_YOUR OBJECTIVE_
Every line of the data must be retyped exactly as it stands.

_GIVEN DATA_
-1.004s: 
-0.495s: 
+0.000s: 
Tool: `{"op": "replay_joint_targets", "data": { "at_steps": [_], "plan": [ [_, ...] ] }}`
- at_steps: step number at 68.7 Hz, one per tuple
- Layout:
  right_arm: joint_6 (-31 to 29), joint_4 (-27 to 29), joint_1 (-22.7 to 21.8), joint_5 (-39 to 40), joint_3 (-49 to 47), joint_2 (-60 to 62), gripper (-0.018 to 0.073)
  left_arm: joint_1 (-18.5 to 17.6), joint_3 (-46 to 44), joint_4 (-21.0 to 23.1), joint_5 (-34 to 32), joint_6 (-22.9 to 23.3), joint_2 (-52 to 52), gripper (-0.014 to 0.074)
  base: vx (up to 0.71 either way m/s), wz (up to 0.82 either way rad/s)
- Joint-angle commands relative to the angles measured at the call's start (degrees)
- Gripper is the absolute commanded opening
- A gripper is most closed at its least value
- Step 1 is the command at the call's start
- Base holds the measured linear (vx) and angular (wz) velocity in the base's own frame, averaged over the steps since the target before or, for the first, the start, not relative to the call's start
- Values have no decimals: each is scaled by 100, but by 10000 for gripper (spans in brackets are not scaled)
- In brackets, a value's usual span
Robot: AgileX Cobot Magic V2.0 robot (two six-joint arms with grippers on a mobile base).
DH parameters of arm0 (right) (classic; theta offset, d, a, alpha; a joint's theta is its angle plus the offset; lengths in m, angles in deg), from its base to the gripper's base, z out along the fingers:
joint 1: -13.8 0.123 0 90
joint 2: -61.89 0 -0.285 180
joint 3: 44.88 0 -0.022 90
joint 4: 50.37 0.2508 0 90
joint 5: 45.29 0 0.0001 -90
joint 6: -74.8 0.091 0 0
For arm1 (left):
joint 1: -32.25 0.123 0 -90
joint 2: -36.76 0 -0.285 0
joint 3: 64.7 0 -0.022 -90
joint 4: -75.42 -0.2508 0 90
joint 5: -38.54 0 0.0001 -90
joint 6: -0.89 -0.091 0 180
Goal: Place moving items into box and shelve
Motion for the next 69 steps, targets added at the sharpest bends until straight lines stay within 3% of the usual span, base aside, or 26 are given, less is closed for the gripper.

_ANSWER TO THIS TASK_
-1.004s: 
-0.495s: 
+0.000s: 
Tool: `{"op": "replay_joint_targets", "data": { "at_steps": [_], "plan": [ [_, ...] ] }}`
- at_steps: step number at 68.7 Hz, one per tuple
- Layout:
  right_arm: joint_6 (-31 to 29), joint_4 (-27 to 29), joint_1 (-22.7 to 21.8), joint_5 (-39 to 40), joint_3 (-49 to 47), joint_2 (-60 to 62), gripper (-0.018 to 0.073)
  left_arm: joint_1 (-18.5 to 17.6), joint_3 (-46 to 44), joint_4 (-21.0 to 23.1), joint_5 (-34 to 32), joint_6 (-22.9 to 23.3), joint_2 (-52 to 52), gripper (-0.014 to 0.074)
  base: vx (up to 0.71 either way m/s), wz (up to 0.82 either way rad/s)
- Joint-angle commands relative to the angles measured at the call's start (degrees)
- Gripper is the absolute commanded opening
- A gripper is most closed at its least value
- Step 1 is the command at the call's start
- Base holds the measured linear (vx) and angular (wz) velocity in the base's own frame, averaged over the steps since the target before or, for the first, the start, not relative to the call's start
- Values have no decimals: each is scaled by 100, but by 10000 for gripper (spans in brackets are not scaled)
- In brackets, a value's usual span
Robot: AgileX Cobot Magic V2.0 robot (two six-joint arms with grippers on a mobile base).
DH parameters of arm0 (right) (classic; theta offset, d, a, alpha; a joint's theta is its angle plus the offset; lengths in m, angles in deg), from its base to the gripper's base, z out along the fingers:
joint 1: -13.8 0.123 0 90
joint 2: -61.89 0 -0.285 180
joint 3: 44.88 0 -0.022 90
joint 4: 50.37 0.2508 0 90
joint 5: 45.29 0 0.0001 -90
joint 6: -74.8 0.091 0 0
For arm1 (left):
joint 1: -32.25 0.123 0 -90
joint 2: -36.76 0 -0.285 0
joint 3: 64.7 0 -0.022 -90
joint 4: -75.42 -0.2508 0 90
joint 5: -38.54 0 0.0001 -90
joint 6: -0.89 -0.091 0 180
Goal: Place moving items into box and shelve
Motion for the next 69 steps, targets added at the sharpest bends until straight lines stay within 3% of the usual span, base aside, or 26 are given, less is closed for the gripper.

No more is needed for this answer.